Experienced debaters are familiar with the Latin term reductio ad absurdum. This is a tactic in which your opponent’s proposition is disproven by taking it to a logical extreme—or reducing it to the absurd.

For example, the statement that “Stocks always rise over the long run” or that “Over the long run, the economy will heal itself” can be countered with John Maynard Keynes quote that “In the long run, we are all dead.” Likewise, the common supply-side argument that lowering taxes always leads to increased tax revenues can be reduced to the absurd by offering to lower the tax rate to zero.

In continuing themes we have written about extensively in recent months—falling birthrates and decline of the traditional family in much of Asia and Europe—the venerable Economist decided to engage in a little reductio ad absurdum by forecasting when the female population of assorted countries will simply disappear. (See chart)


The Economist writes,

According to the United Nations, in 83 countries and territories around the world, women will not have enough daughters to replace themselves unless their fertility rates rise. In Hong Kong, for example, a cohort of 1,000 women is now expected to give birth to just 547 daughters. If nothing changed, those 547 daughters would be succeeded by 299 daughters of their own, and so on.

Extrapolating wildly, it would take only 25 generations for Hong Kong’s female population to shrink from 3.75m to just one. Given that Hong Kong’s average age of childbearing is 31.4 years, the territory would expect to see the birth of its last woman in the year 2798. By the same unflinching logic, Germany, Italy, Japan, Russia and Spain will not see out the next millennium. Even China has only 1,500 years left. See “The Last Woman, and the End of History

This is absurd, of course. These countries will not “disappear.” The native populations of many countries may indeed be replaced by immigrants or even foreign invaders, but Hong Kong is not going to be an empty ghost town in the year 2798 inhabited by a single Chinese woman.

The Economist knows this. The purpose of the article is not to predict the end of humanity but rather to drive home an important point—population shrinkage, which is already occurring in Japan, Russia, and parts of Europe, is a reality with which future generations will have to contend. In a modern economy, this means fewer consumers to sell your products to and fewer taxpayers to support the retirement needs of a large, elderly population.

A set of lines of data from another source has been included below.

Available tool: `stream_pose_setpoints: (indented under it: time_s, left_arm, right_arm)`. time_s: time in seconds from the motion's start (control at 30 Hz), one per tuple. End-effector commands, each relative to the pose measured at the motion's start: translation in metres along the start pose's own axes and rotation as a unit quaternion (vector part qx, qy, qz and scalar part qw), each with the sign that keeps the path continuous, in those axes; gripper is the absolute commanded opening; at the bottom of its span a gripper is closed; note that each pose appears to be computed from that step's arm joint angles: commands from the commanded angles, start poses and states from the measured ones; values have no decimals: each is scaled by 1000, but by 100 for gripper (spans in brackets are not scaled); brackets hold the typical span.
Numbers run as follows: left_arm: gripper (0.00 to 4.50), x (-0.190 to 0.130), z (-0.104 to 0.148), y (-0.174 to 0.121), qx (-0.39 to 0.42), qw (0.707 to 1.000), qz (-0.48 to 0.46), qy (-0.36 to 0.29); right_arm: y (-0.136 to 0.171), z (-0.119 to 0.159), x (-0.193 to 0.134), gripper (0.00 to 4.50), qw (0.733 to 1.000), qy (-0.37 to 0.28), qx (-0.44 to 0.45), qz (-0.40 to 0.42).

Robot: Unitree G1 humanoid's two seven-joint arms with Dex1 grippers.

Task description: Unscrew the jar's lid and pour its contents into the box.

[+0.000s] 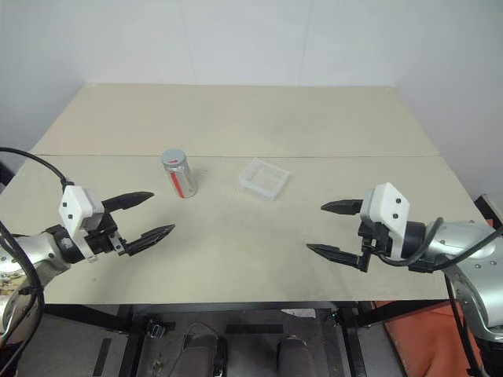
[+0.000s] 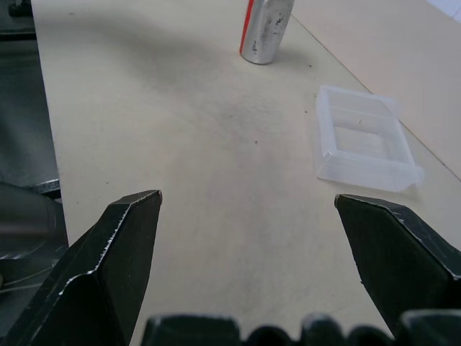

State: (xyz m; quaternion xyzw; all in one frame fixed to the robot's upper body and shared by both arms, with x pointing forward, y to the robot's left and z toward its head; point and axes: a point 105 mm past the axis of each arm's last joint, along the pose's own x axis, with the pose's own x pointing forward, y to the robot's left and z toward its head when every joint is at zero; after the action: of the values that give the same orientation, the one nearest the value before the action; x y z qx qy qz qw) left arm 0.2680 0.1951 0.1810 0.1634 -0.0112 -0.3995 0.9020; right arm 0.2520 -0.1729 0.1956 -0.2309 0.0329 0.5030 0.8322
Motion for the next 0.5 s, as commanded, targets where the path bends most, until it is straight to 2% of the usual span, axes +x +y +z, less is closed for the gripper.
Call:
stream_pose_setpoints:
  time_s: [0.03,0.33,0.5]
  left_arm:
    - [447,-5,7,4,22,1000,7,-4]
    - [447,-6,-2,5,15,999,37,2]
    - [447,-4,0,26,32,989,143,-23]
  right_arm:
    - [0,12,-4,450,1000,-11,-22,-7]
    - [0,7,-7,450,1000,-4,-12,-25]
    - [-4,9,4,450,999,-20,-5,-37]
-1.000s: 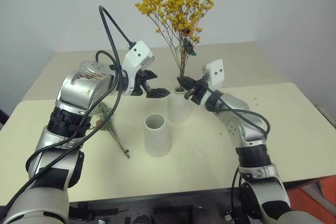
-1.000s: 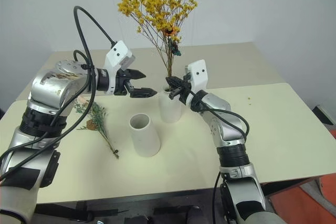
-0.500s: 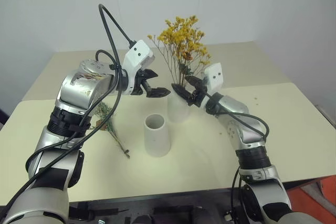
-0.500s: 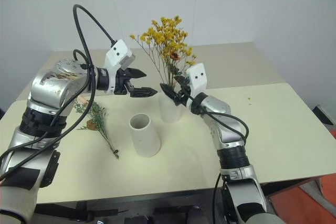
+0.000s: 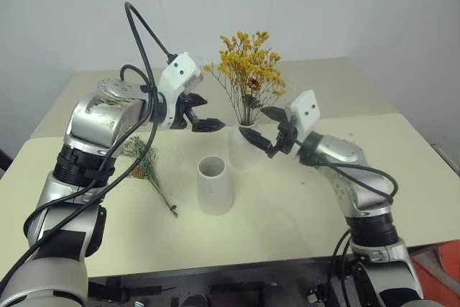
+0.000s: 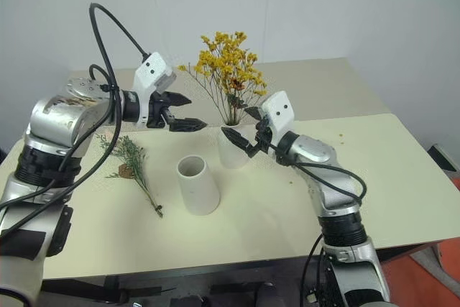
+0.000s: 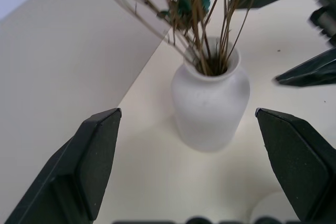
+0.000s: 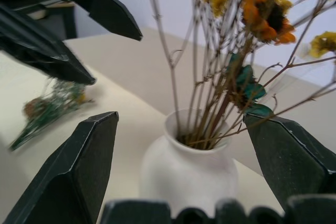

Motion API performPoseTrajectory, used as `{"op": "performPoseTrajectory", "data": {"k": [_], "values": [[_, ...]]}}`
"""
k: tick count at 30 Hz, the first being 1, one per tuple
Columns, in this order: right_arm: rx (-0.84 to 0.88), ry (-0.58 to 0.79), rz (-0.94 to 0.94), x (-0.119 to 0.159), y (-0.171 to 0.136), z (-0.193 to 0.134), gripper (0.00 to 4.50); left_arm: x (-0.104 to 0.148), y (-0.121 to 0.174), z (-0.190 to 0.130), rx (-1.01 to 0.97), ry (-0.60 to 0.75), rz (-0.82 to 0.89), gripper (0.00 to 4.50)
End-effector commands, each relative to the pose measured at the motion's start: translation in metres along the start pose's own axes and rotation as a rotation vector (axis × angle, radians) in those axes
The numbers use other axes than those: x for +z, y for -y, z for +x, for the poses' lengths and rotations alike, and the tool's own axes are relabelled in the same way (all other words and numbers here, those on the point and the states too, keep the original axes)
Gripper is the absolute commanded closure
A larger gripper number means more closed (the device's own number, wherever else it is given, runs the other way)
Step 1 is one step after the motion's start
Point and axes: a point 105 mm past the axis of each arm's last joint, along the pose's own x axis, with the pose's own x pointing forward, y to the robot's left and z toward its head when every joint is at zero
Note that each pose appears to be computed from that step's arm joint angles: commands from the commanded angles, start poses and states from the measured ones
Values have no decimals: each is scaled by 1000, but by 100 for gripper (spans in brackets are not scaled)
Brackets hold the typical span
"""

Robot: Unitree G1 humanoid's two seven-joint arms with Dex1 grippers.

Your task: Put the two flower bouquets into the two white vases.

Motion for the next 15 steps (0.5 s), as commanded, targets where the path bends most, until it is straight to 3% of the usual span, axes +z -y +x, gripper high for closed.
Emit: {"op": "performPoseTrajectory", "data": {"k": [1,10,15], "values": [[61,-38,18,11,-2,-16,3,8,-4,-21,25,-2,-3,0],[192,-187,13,20,-3,-59,3,-21,3,-51,13,-180,-58,0],[294,-199,-63,36,-9,-75,3,-34,15,-66,-7,-290,-88,0]]}}
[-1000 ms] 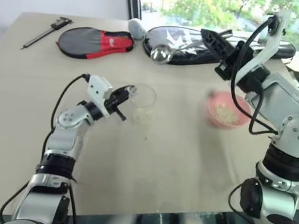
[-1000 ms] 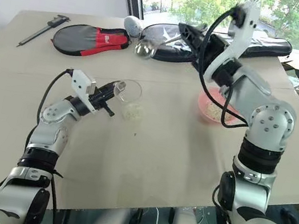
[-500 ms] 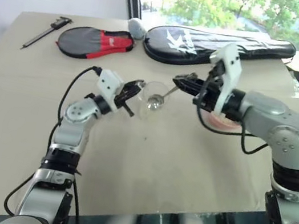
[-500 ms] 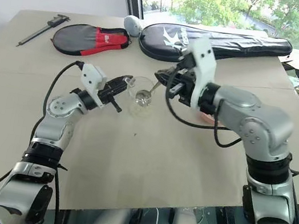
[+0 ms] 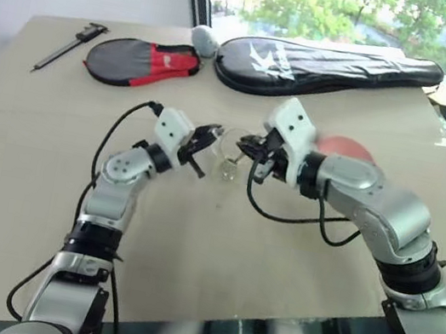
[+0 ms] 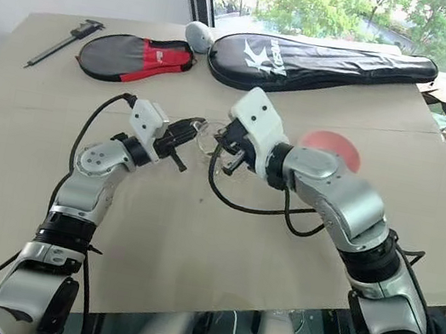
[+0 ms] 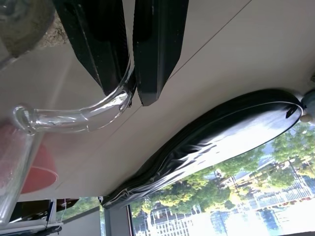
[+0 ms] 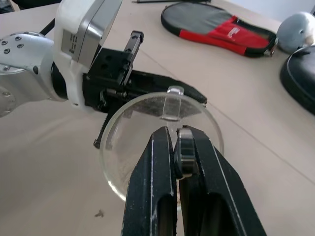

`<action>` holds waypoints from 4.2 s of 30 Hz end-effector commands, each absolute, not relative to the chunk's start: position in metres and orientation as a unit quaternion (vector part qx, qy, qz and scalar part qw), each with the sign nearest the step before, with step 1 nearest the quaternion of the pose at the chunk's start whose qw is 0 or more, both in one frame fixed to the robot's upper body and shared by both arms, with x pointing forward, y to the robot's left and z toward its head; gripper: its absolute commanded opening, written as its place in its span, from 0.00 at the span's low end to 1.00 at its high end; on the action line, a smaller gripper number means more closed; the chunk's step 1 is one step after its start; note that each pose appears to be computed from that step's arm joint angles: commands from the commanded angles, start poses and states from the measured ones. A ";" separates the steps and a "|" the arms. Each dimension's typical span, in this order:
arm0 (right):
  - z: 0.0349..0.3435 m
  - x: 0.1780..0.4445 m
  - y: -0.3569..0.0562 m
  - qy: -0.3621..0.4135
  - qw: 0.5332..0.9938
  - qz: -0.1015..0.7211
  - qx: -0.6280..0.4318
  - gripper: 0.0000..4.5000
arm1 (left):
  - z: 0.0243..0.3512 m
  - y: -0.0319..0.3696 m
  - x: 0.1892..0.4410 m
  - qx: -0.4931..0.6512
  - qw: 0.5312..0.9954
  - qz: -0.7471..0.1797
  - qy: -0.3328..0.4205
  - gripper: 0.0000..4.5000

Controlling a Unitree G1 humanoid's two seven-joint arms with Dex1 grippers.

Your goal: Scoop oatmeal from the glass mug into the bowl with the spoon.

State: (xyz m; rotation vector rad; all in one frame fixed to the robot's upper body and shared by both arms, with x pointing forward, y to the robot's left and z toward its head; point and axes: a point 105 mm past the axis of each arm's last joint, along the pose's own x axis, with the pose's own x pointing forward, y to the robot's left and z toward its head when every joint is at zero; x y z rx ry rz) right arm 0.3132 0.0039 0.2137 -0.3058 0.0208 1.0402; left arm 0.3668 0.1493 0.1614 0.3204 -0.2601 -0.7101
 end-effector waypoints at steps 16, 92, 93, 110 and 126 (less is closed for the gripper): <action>0.201 0.309 -0.005 0.088 0.874 0.475 -0.058 0.00 | 0.183 0.145 0.364 0.172 0.905 -0.350 -0.172 0.03; 0.271 0.339 -0.153 0.110 0.817 0.218 0.523 0.00 | 0.163 0.128 0.404 0.073 0.940 -0.242 -0.231 0.03; 0.271 0.339 -0.155 0.108 0.816 0.214 0.526 0.00 | 0.163 0.132 0.406 0.066 0.943 -0.233 -0.229 0.03; 0.238 0.336 -0.232 0.109 0.850 0.098 0.506 0.00 | 0.161 0.161 0.407 0.037 0.957 -0.197 -0.208 0.03; 0.261 0.334 -0.177 -0.028 0.971 0.233 -0.036 0.00 | 0.158 0.182 0.359 0.012 0.968 -0.171 -0.182 0.03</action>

The implications are not pretty. Even in the best case scenario, these countries are looking at the kind of sluggish economic growth that Japan has experienced for the better part of the past twenty years. And I’m not talking about the year 3000. I’m talking about now.

From here, the scenarios only get uglier. Who will care for the legions of sick and elderly? Will the cherished Western values of respect for human life be tossed out the window due to cold, hard economic reality? Will lower-income elderly patients be quietly euthanized for want of funds to care for them? On a bigger picture level, what are the geopolitical implications for these countries? How can you you expect to project power and influence when you lack the manpower to enforce it?

No one reading this article is likely to be around to find out, but the thoughts are disturbing nonetheless.